# Fiance - What are our chances of getting a fiance visa?



## ChouChou1 (Mar 25, 2012)

Hi

I have been with my chinese fiance for 1 and a half years. She moved to china after her visa expired recently, we were both studying in Dublin. We have decided to apply for a fiance visa and hopefully tie the knot before Teresa May's crazy new rules come in to play. Basically our situation is this:

We are both masters graduates
My fiance has fluent english, she has an 8 in Ielts
I am employed and paid 15,000 a year.
I do not have any savings as of yet. However, my mother is a professor and would be willing to co-sponsor my fiance.
We have proof that our relationship is genuine, that we have met and that we have been in contact everyday since she left.
I have a house to live in with my fiance, that is owned by my parents.

What are our chances of getting a fiance visa? I love my fiance very much and it has been killing me to be away from her, I am now scared that under the new rules she wont be able to come back here. Are there any tips for helping to ensure that we are awarded the visa?


----------



## Joppa (Sep 7, 2009)

ChouChou1 said:


> Hi
> 
> I have been with my chinese fiance for 1 and a half years. She moved to china after her visa expired recently, we were both studying in Dublin. We have decided to apply for a fiance visa and hopefully tie the knot before Teresa May's crazy new rules come in to play. Basically our situation is this:
> 
> ...


You don't need to get married before June - just make sure she gets awarded her fiancée visa before then.
You stand a good chance. Just provide relevant documentary evidence for maintenance (bank statement, job contract, pay slips etc) and accommodation (letter from your parents, proof of ownership/occupation like council tax bill and size - number of bedroom and number of occupants). Evidence of genuine relationship, and letter by each of you outlying your relationship from the start to the present day and hope for the future - to settle permanently in UK.
She meets English requirement because she has Masters taught in English(?)
Your parents can sign a sponsorship undertaking form: http://www.ukba.homeoffice.gov.uk/sitecontent/applicationforms/visas/sponsorship-form.pdf.
Your fiancée has to apply for it in China: 
UK Border Agency | Fiance(e) or proposed civil partner of a British citizen or settled person
UK Border Agency | UK Border Agency in China


----------



## ChouChou1 (Mar 25, 2012)

Joppa said:


> You don't need to get married before June - just make sure she gets awarded her fiancée visa before then.


Hi

Thats very reassuring thanks. Do you mean that if we get her the fiance visa the new rules in june will not affect us when it comes to applying for a marriage visa? How long does it usually take to process a visa application? Thanks for all your help.


----------



## Joppa (Sep 7, 2009)

ChouChou1 said:


> Hi
> 
> Thats very reassuring thanks. Do you mean that if we get her the fiance visa the new rules in june will not affect us when it comes to applying for a marriage visa? How long does it usually take to process a visa application? Thanks for all your help.

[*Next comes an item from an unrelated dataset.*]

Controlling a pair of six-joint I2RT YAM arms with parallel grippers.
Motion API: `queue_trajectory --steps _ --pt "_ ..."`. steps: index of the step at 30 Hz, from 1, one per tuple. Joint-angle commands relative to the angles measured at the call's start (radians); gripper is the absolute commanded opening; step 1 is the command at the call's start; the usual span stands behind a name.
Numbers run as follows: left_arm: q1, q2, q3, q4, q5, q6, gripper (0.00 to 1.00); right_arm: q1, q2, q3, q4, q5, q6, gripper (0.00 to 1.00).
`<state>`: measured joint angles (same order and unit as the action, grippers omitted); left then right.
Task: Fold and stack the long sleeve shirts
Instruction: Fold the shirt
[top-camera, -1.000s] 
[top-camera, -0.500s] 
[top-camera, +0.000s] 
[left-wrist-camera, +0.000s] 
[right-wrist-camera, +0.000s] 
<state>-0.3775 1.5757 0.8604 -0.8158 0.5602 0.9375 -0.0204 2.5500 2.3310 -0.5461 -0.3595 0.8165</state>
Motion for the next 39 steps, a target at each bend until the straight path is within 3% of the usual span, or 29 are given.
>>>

We don't yet know if application for further leave to remain as spouse or indefinite leave to remain (ILR or settlement) will be subject to similar financial requirement, or only for first-time applicant from abroad. I'd have thought that provided you have your fiancé(e) visa, you are in the clear. But even then, we don't yet know if the 5-year probationary period will affect you. So there are a lot of questions to which we don't yet have answers. Clearly you will be on a safer ground by being married before June - then the only worry is about 2 or 5 years for settlement.
Current processing time for fiancé(e) visa depends on which VFS Global office you submit your application to. It can take up to 3 months, but current data is inaccessible at the moment.


----------